▶ **Input data**
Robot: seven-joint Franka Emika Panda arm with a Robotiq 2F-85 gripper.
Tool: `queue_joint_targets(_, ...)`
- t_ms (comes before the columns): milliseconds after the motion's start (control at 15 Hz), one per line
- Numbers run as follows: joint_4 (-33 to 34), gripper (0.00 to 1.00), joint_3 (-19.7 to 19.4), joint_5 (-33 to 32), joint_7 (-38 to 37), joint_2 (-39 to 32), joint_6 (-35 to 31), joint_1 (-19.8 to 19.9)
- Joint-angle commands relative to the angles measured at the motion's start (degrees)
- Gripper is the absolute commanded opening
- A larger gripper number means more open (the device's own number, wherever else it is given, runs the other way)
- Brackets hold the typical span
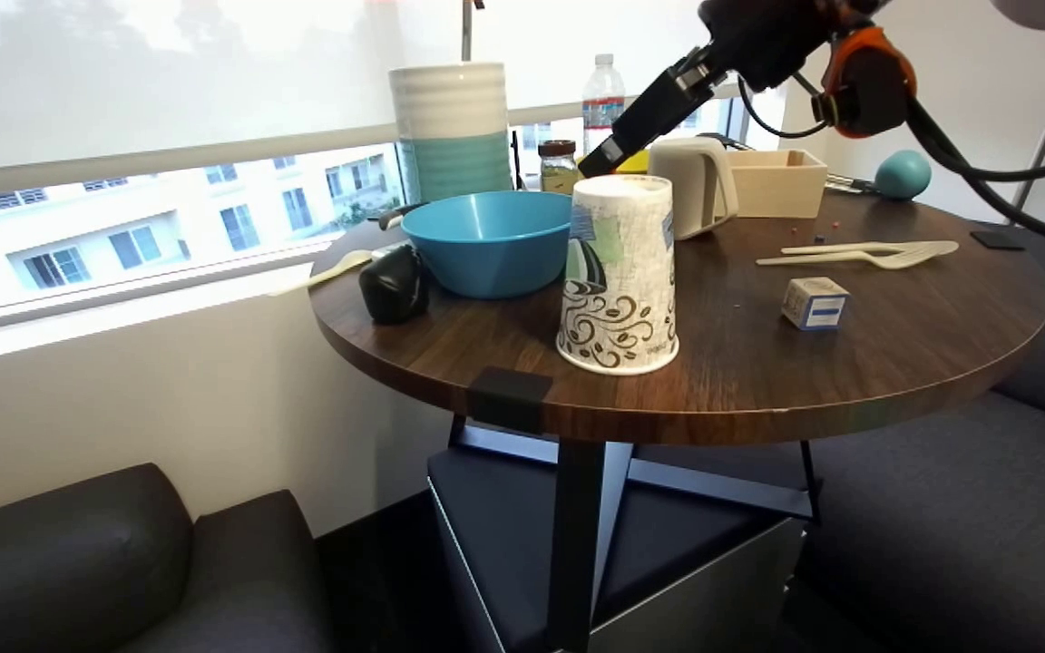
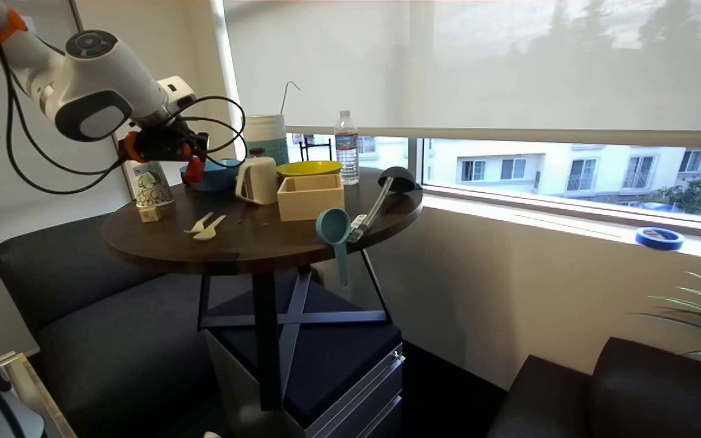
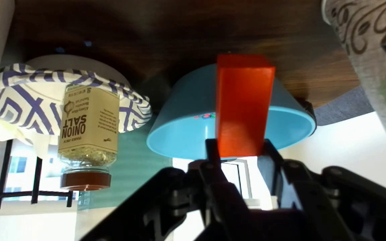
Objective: Pick up the red block and place it standing lengthwise on the table, pick up the paper cup and cover the red block on the table
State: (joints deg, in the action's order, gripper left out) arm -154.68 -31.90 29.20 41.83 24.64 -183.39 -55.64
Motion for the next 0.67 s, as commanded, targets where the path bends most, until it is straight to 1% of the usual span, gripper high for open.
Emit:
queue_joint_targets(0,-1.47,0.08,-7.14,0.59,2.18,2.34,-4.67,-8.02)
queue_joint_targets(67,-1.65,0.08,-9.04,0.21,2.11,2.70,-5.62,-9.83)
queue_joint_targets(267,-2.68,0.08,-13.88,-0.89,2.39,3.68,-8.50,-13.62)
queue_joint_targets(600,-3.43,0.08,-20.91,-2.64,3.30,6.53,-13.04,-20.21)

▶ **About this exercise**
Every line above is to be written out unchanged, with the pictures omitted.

▶ **Response to the exercise**
Robot: seven-joint Franka Emika Panda arm with a Robotiq 2F-85 gripper.
Tool: `queue_joint_targets(_, ...)`
- t_ms (comes before the columns): milliseconds after the motion's start (control at 15 Hz), one per line
- Numbers run as follows: joint_4 (-33 to 34), gripper (0.00 to 1.00), joint_3 (-19.7 to 19.4), joint_5 (-33 to 32), joint_7 (-38 to 37), joint_2 (-39 to 32), joint_6 (-35 to 31), joint_1 (-19.8 to 19.9)
- Joint-angle commands relative to the angles measured at the motion's start (degrees)
- Gripper is the absolute commanded opening
- A larger gripper number means more open (the device's own number, wherever else it is given, runs the other way)
- Brackets hold the typical span
Objective: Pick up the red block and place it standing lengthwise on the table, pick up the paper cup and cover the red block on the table
State: (joints deg, in the action's order, gripper left out) arm -154.68 -31.90 29.20 41.83 24.64 -183.39 -55.64
Motion for the next 0.67 s, as commanded, targets where the path bends most, until it is straight to 1% of the usual span, gripper high for open.
Emit:
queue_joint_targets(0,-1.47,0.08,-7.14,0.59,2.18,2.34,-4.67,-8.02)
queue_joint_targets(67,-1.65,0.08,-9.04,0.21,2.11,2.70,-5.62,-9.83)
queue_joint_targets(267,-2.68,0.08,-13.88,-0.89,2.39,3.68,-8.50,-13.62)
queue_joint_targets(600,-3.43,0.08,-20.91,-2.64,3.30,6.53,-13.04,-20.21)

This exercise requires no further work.